● What is expected: Please give an exact transcription of the lines below, from the one that contains "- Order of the" to the very last, with no other lines.

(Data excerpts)
>>>>

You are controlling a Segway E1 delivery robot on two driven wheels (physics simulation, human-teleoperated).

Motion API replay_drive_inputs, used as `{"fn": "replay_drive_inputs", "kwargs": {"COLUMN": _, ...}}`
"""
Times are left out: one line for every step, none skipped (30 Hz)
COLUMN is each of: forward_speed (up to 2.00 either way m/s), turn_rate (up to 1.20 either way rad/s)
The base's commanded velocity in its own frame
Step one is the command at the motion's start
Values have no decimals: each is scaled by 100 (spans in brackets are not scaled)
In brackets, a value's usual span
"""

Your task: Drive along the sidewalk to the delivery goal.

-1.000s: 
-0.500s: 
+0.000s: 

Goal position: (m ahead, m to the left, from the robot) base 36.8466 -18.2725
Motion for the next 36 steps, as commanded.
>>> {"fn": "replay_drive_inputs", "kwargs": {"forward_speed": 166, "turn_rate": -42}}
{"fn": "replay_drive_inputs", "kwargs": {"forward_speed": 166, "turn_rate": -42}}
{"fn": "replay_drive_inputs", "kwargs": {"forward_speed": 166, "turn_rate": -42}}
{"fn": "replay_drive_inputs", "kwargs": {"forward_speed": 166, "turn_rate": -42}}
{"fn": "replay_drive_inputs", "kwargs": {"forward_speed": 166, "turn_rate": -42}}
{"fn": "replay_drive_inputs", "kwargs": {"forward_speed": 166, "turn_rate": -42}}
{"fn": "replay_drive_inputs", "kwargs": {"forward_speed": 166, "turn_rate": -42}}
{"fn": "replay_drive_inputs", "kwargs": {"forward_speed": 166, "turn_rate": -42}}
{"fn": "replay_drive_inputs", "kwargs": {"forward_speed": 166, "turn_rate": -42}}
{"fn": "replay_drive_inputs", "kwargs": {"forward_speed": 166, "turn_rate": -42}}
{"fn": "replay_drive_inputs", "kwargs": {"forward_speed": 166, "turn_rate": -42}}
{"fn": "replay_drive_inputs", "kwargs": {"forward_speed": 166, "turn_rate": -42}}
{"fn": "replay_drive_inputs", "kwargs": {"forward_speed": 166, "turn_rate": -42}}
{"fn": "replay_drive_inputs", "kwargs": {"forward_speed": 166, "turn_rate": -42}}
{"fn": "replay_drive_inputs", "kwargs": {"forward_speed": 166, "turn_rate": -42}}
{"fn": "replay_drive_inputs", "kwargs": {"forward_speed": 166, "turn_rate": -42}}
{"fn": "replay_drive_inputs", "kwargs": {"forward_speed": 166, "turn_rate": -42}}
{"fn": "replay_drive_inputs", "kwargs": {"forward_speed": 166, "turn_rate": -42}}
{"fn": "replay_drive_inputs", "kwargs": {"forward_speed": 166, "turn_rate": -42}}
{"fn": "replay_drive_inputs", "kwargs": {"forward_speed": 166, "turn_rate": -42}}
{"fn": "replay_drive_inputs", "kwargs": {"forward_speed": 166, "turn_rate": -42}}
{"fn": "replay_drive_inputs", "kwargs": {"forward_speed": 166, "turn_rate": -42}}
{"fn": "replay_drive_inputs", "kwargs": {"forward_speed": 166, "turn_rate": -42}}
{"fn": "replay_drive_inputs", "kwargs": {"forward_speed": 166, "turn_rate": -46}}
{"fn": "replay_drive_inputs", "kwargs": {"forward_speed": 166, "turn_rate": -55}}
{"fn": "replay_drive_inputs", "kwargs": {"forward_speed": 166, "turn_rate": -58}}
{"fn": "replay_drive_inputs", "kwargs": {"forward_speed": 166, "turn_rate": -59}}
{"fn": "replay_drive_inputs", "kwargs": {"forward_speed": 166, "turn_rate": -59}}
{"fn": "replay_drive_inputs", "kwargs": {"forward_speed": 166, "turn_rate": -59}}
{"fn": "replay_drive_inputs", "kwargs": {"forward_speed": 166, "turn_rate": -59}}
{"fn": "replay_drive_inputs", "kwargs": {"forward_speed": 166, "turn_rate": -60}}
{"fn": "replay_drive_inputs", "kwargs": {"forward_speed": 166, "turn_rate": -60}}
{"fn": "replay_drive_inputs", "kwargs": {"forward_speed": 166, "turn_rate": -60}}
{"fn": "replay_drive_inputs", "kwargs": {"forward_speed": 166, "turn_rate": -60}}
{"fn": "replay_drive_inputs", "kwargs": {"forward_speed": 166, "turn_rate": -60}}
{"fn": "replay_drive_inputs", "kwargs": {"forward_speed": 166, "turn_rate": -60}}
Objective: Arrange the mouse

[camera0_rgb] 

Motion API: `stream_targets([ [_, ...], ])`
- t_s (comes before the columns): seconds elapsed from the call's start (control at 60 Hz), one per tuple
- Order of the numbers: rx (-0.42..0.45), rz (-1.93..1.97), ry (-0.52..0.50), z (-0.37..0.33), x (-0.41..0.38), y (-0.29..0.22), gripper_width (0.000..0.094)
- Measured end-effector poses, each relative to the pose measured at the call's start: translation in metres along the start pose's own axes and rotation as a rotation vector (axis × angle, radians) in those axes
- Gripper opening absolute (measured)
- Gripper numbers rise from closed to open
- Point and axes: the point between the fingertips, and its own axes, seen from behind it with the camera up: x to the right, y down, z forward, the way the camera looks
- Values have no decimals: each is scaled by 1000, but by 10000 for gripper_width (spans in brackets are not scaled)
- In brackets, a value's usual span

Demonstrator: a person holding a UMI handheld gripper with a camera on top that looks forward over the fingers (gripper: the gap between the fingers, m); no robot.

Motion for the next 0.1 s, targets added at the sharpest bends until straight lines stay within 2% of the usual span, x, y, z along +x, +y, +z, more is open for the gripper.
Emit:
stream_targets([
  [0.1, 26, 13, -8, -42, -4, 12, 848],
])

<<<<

● Written answer:
- Order of the numbers: rx (-0.42..0.45), rz (-1.93..1.97), ry (-0.52..0.50), z (-0.37..0.33), x (-0.41..0.38), y (-0.29..0.22), gripper_width (0.000..0.094)
- Measured end-effector poses, each relative to the pose measured at the call's start: translation in metres along the start pose's own axes and rotation as a rotation vector (axis × angle, radians) in those axes
- Gripper opening absolute (measured)
- Gripper numbers rise from closed to open
- Point and axes: the point between the fingertips, and its own axes, seen from behind it with the camera up: x to the right, y down, z forward, the way the camera looks
- Values have no decimals: each is scaled by 1000, but by 10000 for gripper_width (spans in brackets are not scaled)
- In brackets, a value's usual span

Demonstrator: a person holding a UMI handheld gripper with a camera on top that looks forward over the fingers (gripper: the gap between the fingers, m); no robot.

Motion for the next 0.1 s, targets added at the sharpest bends until straight lines stay within 2% of the usual span, x, y, z along +x, +y, +z, more is open for the gripper.
Emit:
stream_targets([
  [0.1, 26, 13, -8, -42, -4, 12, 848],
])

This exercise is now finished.